- **What the task requires**:
Go through the material under this sentence. Return every line holding "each".
───── Supplied data ─────
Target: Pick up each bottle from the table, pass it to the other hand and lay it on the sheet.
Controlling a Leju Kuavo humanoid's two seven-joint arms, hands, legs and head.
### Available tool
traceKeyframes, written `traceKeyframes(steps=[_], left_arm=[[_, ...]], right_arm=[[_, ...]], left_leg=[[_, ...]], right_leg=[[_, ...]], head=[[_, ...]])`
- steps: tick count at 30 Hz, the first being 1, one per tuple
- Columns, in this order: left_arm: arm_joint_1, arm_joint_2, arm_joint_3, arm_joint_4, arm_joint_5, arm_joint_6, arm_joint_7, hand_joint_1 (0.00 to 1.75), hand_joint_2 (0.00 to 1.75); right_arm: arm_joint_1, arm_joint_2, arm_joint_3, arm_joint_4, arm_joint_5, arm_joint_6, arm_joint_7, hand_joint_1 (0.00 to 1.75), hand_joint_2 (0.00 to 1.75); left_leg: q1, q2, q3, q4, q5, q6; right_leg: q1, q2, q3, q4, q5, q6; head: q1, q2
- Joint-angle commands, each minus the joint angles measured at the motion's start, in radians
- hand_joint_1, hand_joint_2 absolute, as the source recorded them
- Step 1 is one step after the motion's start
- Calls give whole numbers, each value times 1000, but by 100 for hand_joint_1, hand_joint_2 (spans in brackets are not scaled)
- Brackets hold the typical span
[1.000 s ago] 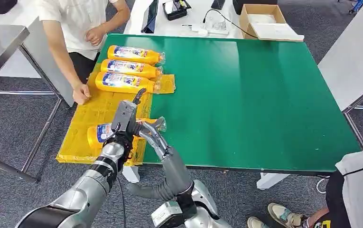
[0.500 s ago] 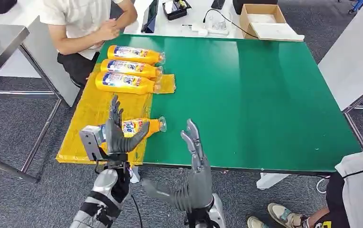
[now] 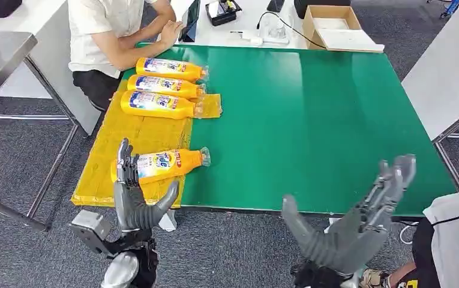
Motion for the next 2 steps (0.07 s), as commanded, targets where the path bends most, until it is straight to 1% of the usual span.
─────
- **Response to this exercise**:
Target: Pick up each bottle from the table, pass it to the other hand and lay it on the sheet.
- Joint-angle commands, each minus the joint angles measured at the motion's start, in radians
- Calls give whole numbers, each value times 1000, but by 100 for hand_joint_1, hand_joint_2 (spans in brackets are not scaled)

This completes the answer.